## Activity
Below are some records; output all of them exactly as they read.

(Items listed in a dataset)
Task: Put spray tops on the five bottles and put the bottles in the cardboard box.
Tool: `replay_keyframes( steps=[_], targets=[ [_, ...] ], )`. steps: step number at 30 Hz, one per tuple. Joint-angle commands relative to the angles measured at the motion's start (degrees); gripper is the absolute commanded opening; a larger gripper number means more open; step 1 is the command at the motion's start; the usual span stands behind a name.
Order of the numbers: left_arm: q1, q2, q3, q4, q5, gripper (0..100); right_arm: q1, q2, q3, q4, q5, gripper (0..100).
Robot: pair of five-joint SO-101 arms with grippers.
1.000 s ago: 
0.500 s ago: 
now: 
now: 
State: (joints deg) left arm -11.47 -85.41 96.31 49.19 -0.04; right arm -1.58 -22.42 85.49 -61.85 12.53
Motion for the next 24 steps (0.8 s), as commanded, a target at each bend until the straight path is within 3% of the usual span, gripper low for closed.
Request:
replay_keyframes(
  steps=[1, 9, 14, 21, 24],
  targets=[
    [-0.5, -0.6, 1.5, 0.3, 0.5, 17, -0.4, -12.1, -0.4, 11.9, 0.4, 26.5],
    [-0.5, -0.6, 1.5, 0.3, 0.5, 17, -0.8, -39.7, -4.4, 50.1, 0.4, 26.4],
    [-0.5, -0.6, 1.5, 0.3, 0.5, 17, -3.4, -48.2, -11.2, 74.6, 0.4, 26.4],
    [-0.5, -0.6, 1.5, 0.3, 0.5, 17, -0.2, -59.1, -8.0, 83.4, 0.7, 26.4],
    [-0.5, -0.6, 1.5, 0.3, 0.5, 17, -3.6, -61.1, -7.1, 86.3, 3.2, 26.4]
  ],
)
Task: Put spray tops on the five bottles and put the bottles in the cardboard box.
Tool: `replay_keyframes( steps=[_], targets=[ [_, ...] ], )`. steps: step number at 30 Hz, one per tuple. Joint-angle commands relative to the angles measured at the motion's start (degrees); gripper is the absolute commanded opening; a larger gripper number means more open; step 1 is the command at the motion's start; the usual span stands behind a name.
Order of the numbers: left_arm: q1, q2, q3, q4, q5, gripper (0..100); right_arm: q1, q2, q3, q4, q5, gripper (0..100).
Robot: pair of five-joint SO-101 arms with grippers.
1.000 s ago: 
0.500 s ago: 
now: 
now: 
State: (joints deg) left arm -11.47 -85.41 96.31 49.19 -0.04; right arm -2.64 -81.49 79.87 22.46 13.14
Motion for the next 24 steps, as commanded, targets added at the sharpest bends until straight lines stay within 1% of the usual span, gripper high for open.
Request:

## Response
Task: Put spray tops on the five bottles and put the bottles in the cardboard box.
Tool: `replay_keyframes( steps=[_], targets=[ [_, ...] ], )`. steps: step number at 30 Hz, one per tuple. Joint-angle commands relative to the angles measured at the motion's start (degrees); gripper is the absolute commanded opening; a larger gripper number means more open; step 1 is the command at the motion's start; the usual span stands behind a name.
Order of the numbers: left_arm: q1, q2, q3, q4, q5, gripper (0..100); right_arm: q1, q2, q3, q4, q5, gripper (0..100).
Robot: pair of five-joint SO-101 arms with grippers.
1.000 s ago: 
0.500 s ago: 
now: 
now: 
State: (joints deg) left arm -11.47 -85.41 96.31 49.19 -0.04; right arm -1.58 -22.42 85.49 -61.85 12.53
Motion for the next 24 steps (0.8 s), as commanded, a target at each bend until the straight path is within 3% of the usual span, gripper low for closed.
Request:
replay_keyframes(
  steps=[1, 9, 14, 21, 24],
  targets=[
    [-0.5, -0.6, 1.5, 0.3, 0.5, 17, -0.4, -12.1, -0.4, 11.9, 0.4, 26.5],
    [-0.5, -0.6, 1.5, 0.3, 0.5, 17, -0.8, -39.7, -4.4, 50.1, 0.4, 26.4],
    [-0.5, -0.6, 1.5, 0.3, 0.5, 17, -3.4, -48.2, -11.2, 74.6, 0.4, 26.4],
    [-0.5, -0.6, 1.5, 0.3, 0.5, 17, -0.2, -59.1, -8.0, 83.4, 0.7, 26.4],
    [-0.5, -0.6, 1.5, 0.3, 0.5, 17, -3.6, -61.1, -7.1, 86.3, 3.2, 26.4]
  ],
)
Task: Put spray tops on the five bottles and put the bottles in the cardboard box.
Tool: `replay_keyframes( steps=[_], targets=[ [_, ...] ], )`. steps: step number at 30 Hz, one per tuple. Joint-angle commands relative to the angles measured at the motion's start (degrees); gripper is the absolute commanded opening; a larger gripper number means more open; step 1 is the command at the motion's start; the usual span stands behind a name.
Order of the numbers: left_arm: q1, q2, q3, q4, q5, gripper (0..100); right_arm: q1, q2, q3, q4, q5, gripper (0..100).
Robot: pair of five-joint SO-101 arms with grippers.
1.000 s ago: 
0.500 s ago: 
now: 
now: 
State: (joints deg) left arm -11.47 -85.41 96.31 49.19 -0.04; right arm -2.64 -81.49 79.87 22.46 13.14
Motion for the next 24 steps, as commanded, targets added at the sharpest bends until straight lines stay within 1% of the usual span, gripper high for open.
Request:

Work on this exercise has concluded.